Task objective
Could you return every line of the material that contains the word "chips"?

....

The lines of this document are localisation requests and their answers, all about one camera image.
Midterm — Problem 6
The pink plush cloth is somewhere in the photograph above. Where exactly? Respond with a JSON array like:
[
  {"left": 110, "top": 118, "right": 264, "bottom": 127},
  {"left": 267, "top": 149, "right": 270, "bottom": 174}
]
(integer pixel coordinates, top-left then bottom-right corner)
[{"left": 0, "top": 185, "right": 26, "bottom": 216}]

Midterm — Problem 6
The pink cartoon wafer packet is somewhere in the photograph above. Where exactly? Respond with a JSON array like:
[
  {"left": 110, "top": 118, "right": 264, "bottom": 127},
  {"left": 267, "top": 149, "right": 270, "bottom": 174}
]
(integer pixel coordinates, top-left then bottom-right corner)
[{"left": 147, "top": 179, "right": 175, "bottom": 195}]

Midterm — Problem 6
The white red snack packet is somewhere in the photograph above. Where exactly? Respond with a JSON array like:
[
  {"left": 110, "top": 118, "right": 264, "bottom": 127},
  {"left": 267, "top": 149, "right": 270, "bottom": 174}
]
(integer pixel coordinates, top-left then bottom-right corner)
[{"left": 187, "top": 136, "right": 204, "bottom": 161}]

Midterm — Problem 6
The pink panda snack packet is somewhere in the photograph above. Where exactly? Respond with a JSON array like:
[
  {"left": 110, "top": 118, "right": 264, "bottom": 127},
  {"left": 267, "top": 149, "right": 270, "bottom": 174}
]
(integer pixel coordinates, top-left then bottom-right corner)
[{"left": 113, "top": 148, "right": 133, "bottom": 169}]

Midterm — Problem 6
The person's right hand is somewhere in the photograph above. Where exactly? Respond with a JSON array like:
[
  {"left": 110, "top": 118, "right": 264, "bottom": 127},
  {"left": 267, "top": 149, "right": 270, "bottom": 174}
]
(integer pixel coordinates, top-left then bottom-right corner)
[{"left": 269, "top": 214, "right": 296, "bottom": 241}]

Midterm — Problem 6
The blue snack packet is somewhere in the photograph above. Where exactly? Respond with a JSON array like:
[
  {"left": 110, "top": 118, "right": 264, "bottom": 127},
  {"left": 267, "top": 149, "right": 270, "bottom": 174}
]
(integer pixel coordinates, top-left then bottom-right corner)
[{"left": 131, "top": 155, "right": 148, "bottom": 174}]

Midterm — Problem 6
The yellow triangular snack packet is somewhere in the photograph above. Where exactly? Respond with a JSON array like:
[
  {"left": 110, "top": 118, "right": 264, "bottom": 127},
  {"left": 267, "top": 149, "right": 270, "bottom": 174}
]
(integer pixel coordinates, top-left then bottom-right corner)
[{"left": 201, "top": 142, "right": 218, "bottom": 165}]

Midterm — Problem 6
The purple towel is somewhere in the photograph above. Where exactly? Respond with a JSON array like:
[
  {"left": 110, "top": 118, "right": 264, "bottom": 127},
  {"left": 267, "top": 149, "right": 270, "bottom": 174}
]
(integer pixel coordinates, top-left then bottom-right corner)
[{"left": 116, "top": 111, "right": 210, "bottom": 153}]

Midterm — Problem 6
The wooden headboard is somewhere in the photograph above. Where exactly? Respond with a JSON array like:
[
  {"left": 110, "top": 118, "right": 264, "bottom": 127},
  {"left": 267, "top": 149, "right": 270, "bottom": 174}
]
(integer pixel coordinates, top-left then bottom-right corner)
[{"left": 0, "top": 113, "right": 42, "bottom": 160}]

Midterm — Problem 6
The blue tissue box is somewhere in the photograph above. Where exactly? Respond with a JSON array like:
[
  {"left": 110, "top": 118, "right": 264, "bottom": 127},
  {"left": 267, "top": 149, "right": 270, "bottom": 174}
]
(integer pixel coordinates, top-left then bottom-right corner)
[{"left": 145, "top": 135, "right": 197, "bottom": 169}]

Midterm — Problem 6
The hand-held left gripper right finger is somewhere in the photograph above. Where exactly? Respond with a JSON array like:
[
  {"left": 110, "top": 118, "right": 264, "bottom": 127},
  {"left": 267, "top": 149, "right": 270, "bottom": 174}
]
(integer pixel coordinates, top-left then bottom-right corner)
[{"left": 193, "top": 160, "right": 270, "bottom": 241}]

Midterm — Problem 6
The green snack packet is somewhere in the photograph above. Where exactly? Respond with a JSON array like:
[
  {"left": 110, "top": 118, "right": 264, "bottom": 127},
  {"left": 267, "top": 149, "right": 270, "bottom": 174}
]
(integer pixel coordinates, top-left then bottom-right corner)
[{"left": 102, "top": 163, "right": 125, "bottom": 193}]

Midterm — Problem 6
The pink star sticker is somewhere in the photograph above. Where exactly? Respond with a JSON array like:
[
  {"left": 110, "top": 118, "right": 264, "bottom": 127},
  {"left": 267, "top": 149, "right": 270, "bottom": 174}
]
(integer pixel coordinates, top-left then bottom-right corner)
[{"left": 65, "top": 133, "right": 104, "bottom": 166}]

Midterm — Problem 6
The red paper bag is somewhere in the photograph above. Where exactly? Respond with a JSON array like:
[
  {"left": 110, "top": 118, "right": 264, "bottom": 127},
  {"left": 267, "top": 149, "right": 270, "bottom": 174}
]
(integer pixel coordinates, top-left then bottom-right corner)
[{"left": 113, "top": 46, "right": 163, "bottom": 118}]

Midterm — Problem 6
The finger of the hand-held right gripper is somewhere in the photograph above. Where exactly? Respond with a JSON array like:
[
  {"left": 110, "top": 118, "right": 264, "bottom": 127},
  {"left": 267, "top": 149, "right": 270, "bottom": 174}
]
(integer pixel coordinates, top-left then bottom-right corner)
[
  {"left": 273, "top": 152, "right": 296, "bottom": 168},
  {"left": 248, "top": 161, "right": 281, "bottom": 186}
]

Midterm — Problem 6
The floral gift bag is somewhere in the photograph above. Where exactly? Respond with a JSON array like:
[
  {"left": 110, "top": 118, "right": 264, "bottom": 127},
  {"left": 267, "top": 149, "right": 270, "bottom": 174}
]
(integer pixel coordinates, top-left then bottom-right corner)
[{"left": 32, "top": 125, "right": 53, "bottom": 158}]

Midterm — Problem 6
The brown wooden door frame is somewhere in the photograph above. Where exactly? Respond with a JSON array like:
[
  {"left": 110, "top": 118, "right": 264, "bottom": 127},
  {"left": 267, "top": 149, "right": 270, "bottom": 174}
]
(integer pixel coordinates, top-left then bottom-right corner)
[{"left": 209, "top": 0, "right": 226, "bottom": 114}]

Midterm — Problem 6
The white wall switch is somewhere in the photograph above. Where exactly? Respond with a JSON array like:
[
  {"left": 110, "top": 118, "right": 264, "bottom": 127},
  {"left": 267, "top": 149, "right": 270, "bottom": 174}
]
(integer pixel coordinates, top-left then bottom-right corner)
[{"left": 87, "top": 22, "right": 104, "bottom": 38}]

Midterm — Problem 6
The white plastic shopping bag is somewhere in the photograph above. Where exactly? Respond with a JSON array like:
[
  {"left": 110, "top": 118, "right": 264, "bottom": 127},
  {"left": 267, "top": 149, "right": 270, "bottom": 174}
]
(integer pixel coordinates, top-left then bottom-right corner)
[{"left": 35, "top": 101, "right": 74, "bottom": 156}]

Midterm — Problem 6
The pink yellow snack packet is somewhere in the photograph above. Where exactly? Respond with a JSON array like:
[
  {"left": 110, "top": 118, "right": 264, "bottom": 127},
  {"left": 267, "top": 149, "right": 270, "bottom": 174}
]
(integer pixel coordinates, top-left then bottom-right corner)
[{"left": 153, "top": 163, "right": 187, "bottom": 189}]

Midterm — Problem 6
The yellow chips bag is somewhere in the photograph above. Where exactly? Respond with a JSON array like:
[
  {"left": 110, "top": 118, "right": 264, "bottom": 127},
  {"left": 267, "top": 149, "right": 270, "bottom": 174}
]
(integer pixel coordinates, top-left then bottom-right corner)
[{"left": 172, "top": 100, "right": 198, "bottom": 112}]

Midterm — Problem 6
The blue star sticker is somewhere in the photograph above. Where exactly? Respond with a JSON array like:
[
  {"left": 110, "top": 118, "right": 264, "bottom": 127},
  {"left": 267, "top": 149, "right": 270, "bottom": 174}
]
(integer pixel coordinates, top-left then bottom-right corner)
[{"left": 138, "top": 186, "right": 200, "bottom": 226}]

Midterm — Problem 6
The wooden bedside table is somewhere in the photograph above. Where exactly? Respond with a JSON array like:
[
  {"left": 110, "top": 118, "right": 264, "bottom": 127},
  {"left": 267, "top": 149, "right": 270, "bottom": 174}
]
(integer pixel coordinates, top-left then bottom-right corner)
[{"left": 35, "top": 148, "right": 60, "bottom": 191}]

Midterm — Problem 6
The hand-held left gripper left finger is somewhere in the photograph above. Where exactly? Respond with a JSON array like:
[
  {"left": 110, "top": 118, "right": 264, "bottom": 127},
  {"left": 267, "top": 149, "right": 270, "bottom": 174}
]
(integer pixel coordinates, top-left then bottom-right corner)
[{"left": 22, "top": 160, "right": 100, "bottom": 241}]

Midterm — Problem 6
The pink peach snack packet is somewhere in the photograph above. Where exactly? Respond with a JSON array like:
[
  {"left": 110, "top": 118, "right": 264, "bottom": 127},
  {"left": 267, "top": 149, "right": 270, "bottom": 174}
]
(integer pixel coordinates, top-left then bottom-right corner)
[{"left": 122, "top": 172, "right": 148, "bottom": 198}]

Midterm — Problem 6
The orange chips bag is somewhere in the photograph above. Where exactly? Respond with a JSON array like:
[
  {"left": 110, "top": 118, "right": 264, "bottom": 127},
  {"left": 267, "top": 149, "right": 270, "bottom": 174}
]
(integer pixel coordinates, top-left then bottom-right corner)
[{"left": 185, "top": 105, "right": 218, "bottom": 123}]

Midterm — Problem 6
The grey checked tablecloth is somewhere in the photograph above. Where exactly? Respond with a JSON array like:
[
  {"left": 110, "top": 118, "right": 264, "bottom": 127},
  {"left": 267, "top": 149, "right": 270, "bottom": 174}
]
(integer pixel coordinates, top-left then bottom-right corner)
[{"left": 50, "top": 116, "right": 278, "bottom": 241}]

....

Solved problem
The yellow chips bag is somewhere in the photograph above. Where exactly? Respond with a JSON array like:
The orange chips bag is somewhere in the photograph above. Where exactly? Respond with a JSON array like:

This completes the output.